Lilly Ledbetter to Speak at Pitt-Bradford
Ledbetter’s talk, which is free and open to the public, will be held at 7:30 p.m. March 19 in Bromeley Family Theater in Blaisdell Hall. The event is part of Pitt-Bradford’s Women’s History Month programming.
After Ledbetter discovered that she was making thousands less per year than men in the same management position at Goodyear Tire and Rubber Company, she battled for 10 years to close the gap between women’s and men’s wages, sparring with the U.S. Supreme Court and lobbying Capitol Hill.
Although she won a jury verdict of more than $3 million after having filed a gender pay discrimination suit in federal court, the Supreme Court later overturned the lower court’s ruling, arguing that Ledbetter had filed her suit too late. Justice Ruth Bader Ginsburg, reading her dissent from the bench, urged Ledbetter to continue fighting to change the law.
In the end, the Supreme Court was nullified when, in 2009, President Barack Obama signed into the law the first new law of his administration, the Lilly Ledbetter Fair Pay Act, which resets the statute of limitations for a worker to sue for discriminatory pay each time he or she receives a discriminatory paycheck.
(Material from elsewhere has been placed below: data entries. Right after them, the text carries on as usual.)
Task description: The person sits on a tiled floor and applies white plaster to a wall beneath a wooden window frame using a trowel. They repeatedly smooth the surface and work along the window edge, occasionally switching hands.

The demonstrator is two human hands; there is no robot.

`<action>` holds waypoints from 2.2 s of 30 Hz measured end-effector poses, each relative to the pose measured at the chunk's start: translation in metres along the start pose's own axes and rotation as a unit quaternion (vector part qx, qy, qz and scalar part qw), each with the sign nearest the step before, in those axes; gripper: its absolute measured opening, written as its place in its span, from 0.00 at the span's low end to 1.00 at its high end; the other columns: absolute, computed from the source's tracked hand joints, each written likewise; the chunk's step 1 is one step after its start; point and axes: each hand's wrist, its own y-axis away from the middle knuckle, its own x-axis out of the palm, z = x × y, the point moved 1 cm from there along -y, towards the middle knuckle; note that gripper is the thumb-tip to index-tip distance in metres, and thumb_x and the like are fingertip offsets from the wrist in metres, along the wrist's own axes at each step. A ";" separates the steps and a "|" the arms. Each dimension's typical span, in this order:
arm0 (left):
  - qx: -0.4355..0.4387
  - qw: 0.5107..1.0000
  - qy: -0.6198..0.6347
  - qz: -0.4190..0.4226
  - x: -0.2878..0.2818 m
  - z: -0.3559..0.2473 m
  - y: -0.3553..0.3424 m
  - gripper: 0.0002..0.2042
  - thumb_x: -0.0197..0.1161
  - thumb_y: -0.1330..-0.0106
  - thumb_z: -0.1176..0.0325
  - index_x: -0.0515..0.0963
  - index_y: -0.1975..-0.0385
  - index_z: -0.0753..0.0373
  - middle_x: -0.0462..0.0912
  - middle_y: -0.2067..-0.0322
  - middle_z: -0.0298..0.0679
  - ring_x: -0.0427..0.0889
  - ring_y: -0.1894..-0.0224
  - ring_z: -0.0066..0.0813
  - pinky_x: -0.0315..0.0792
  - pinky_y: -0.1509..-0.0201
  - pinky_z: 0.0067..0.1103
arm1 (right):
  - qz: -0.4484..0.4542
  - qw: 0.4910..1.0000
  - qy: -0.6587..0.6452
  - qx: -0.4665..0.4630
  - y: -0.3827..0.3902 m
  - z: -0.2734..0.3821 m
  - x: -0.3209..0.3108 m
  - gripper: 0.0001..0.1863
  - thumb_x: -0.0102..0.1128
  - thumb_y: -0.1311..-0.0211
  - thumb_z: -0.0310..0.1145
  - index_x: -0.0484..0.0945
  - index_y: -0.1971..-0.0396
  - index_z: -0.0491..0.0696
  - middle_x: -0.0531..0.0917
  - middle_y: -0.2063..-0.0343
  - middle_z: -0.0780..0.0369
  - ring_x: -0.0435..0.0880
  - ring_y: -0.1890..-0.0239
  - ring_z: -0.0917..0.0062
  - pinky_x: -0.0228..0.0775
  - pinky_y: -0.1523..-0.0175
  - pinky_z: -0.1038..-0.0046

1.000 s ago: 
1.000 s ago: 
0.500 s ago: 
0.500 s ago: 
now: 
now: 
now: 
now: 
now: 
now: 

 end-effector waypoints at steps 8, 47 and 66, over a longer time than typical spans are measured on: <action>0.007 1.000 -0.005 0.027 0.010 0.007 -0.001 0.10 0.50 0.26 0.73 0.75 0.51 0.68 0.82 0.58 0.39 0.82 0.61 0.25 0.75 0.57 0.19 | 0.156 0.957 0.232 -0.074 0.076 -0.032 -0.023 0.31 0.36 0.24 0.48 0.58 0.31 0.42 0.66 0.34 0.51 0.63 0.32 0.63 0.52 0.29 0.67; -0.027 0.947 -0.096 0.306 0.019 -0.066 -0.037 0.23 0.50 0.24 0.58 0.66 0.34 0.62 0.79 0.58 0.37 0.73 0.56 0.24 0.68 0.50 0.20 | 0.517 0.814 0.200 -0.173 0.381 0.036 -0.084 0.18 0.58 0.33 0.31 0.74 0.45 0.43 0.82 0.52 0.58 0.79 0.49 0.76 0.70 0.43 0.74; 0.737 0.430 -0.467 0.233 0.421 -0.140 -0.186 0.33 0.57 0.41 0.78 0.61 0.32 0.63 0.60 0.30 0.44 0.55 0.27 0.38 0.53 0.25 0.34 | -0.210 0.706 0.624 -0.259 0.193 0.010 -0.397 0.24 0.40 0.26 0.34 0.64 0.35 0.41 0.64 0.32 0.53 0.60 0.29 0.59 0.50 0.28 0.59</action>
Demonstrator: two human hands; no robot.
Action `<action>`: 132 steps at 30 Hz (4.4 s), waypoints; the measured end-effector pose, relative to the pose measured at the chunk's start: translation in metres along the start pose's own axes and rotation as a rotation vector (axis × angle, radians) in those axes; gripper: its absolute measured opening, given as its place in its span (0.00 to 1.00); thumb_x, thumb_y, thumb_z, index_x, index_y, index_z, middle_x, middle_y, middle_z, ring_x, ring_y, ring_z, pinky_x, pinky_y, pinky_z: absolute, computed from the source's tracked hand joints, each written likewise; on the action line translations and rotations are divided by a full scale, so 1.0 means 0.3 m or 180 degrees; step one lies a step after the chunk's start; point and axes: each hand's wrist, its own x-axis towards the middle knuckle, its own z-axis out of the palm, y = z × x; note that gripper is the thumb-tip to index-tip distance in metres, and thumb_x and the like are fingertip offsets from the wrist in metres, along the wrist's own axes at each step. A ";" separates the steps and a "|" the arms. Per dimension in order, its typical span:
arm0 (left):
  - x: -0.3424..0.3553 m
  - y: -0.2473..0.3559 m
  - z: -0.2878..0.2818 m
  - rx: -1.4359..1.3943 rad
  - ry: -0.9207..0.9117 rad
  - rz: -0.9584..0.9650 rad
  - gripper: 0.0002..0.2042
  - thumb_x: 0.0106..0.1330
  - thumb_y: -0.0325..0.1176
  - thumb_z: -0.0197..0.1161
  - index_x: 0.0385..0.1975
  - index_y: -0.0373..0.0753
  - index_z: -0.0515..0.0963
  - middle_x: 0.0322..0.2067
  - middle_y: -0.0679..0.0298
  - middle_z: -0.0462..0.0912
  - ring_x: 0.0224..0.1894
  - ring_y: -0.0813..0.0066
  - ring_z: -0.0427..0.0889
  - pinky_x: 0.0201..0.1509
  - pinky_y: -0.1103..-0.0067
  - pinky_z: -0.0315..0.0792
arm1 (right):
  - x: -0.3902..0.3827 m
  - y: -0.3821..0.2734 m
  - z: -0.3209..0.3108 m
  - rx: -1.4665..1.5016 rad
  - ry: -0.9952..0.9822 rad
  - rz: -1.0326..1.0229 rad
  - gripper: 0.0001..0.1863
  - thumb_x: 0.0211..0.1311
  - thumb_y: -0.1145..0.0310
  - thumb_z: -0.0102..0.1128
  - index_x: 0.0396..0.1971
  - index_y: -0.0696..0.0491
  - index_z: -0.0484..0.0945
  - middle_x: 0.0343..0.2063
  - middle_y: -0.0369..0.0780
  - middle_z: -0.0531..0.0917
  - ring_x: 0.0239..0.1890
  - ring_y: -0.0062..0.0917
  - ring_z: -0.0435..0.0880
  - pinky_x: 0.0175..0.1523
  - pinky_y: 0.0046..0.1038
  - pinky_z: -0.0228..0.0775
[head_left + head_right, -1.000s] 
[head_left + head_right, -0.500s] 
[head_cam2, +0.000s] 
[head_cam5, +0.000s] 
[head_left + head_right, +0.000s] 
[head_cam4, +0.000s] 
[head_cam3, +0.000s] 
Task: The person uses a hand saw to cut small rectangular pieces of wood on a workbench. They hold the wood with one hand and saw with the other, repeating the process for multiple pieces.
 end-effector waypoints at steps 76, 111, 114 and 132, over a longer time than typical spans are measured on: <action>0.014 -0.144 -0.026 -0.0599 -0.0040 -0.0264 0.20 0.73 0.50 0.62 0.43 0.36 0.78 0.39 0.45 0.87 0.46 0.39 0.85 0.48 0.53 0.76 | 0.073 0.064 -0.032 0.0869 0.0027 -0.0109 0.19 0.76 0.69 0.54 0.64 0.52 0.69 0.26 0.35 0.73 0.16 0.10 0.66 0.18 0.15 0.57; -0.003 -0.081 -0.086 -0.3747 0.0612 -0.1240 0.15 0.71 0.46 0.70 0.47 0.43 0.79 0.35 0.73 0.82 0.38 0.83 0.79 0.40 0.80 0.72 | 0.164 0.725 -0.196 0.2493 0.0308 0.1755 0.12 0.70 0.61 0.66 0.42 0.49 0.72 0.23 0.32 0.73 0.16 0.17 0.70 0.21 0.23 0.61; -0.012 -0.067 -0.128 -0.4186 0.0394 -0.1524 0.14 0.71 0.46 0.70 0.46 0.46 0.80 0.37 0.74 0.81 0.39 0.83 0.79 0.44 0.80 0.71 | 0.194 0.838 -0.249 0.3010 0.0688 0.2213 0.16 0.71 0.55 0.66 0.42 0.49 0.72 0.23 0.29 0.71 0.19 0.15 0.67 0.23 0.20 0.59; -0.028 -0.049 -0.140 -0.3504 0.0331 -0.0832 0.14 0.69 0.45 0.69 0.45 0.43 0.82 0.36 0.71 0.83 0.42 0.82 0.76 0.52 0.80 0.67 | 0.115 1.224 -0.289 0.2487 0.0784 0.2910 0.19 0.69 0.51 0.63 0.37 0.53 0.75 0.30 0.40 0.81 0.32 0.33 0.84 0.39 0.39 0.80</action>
Ledbetter was born in a house with no running water or electricity in the small town of Possum Trot, Ala. In 1979, with two young children at home and over the initial objections of her husband, Charles, she applied for her dream job at the Goodyear tire factory. Even though the only women she’d seen at the plant were secretaries in the front office where she’d submitted her application, she was hired at the management level.
Nineteen years later, she received an anonymous note revealing that she was making thousands less per year than the men working in the same position. That was when she filed her sex-discrimination suit against Goodyear. She never did receive compensation for the years she worked for less pay than her male counterparts.
Today Ledbetter is an advocate for change, traveling the country to urge women and minorities to claim their civil rights.
In addition to her public speech, Ledbetter will be meeting with students, staff and faculty on campus throughout the day. Her visit is sponsored in part by a $1,000 grant from the Walmart Community Grant Program.
The overall theme for Pitt-Bradford’s Women’s History Month Celebration is, “Owning Our Stories, Lifting Our Voices.”
Other events include an Empty Bowls and Baskets hunger awareness dinner from 5 to 7 p.m. March 19 in the Mukaiyama University Room of the Frame-Westerberg Commons, which is also open to the public.